Is there any way to store values in a kernel between invocations? I'm looking at a large array computation that I would like to periodically interrupt to report progress back to the caller, but would prefer not to have to send all the data and state information back and forth every time. Brook+ doesn't support static vars, if i understand correctly, but is there some other way to persist state between kernel calls? I think OpenCL supports this, so it's not a hardware issue.
you don't have to
stream is pointer to gpu memory, it means the data there will be there as long as it is not destroyed even after program exit it will be there as long as you don't write too much data there
I tried the following kernel -
kernel void testKernel(int in_stream<>, out int out_stream<>, int first)
{
int incr = 1;
if (first == 1)
{
out_stream = in_stream;
}
out_stream += incr;
incr += 1;
return;
}
My calling routine initializes an int array to (0, 1, 2, 3, ...), then does a brook::Stream::read to initialize the input stream. After the first call (with first = 1), the output stream values are brook::Stream::write to another int array and printed. The values matched the input. On the simulator, each successive call (with first = 0 and no further reads to input stream) yielded an output stream with each value incremented by 1 each time, which indicates that kernel var incr is reset each time. On the actual FireStream board, the first call returns the correct (copied) stream, but successive calls return a stream filled with 1's.
Thoughts? Suggestions for further experiments?
I'm sorry I misunderstood
You're only chance is parent kernel calling child kernel that can access adn modify main memory like in binomial option sample
You see the gpu_backwardTraverse read from mainGPU output stream, then save it to that output stream
That way you could save all state of all thread in main memory
I would like to avoid the cost of transferring all the state information back and forth across the interface. I thought that maybe swapping streams between input and output might do it - like this:
void main()
{
brook::Stream s1<int> ;
brook::Strream s2<int>
int data[1024];
// some initialization cruft omitted
testKernel(s1, s2, 1);
// write s2 into local buffer and show the values
// now reverse the streams, since s2 is presumably initialized and has
// values that survived the return
testKernal(s2, s1, 0);
// show the return data from s1
}
but this didn't work, and I would like to understand why.

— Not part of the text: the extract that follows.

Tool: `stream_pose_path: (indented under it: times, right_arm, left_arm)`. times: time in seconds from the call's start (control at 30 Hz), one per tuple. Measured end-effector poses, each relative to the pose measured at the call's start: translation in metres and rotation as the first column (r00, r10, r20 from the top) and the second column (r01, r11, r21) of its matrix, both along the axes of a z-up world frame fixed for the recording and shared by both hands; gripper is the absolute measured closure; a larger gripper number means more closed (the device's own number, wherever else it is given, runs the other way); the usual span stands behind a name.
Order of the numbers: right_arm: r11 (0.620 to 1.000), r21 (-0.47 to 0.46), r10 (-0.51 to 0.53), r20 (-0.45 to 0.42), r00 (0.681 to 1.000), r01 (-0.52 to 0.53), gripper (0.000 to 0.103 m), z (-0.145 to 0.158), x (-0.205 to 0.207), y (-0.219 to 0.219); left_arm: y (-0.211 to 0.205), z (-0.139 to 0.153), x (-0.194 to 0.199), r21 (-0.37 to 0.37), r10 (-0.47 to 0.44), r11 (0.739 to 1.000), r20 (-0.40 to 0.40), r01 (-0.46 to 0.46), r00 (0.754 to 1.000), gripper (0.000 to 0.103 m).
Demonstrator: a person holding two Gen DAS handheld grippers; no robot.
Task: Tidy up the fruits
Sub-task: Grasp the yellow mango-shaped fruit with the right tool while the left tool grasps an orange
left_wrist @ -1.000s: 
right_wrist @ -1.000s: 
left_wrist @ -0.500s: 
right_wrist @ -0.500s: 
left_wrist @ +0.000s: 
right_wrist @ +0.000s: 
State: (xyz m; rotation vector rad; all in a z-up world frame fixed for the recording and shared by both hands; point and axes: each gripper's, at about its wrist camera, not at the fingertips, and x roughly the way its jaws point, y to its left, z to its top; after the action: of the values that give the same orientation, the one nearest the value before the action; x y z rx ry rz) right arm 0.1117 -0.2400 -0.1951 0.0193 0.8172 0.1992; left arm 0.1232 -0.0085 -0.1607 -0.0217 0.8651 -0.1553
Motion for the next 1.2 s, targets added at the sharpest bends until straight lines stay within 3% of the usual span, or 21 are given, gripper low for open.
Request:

drstrip, avoid that flow of yours. I've done that once, it is slow, very slow. Avoid multiple kernel call
The biggest cost is in the kernel compilation, it is a hell of cost
After analyzing the generated IL code, I found Brook+'s IL kernel compiled at runtime is over 1000 lines, more will be generated if embedding more and more subkernel, I don't know how much it will cost just for long kernel compilation
If your code maintain over a lot of iteration for one long kernel, then the cost should be reduced futher using large multiple input streams
kernel void testKernel(int in_stream<>, out int out_stream<>, int first) { int incr = 1; if (first == 1) { out_stream = in_stream; } out_stream += incr; incr += 1; return; }
My calling routine initializes an int array to (0, 1, 2, 3, ...), then does a brook::Stream::read to initialize the input stream. After the first call (with first = 1), the output stream values are brook::Stream::write to another int array and printed. The values matched the input. On the simulator, each successive call (with first = 0 and no further reads to input stream) yielded an output stream with each value incremented by 1 each time, which indicates that kernel var incr is reset each time. On the actual FireStream board, the first call returns the correct (copied) stream, but successive calls return a stream filled with 1's.
Thoughts? Suggestions for further experiments?
Brook+ doesn't support static variables. incr variable declared in your kernel is local variable for each thread and it's lifetime is only one thread.
Probably, you can use LDS as static variable, but again it allows you share data within a thread group only.
You can do this in IL with srX registers. I guess support for using these registers is not in Brook+ ?
Are LDS or srX supported in Brook? If so, pointers to info would be appreciated.
Are LDS or srX supported in Brook? If so, pointers to info would be appreciated.
LDS is supported, srX is not. You can find information about Thread data sharing in Stream computing user guide section 2.17.
drstrip, avoid that flow of yours. I've done that once, it is slow, very slow. Avoid multiple kernel call
The biggest cost is in the kernel compilation, it is a hell of cost
The kernel compilation cost is paid only once. If you are calling the same kernel again as in this case, Brook+ won't compile the kernel again.
Originally posted by: gaurav.garg
The kernel compilation cost is paid only once. If you are calling the same kernel again as in this case, Brook+ won't compile the kernel again.
Thanks for pointing that gaurav, I have a hard time explain it in english...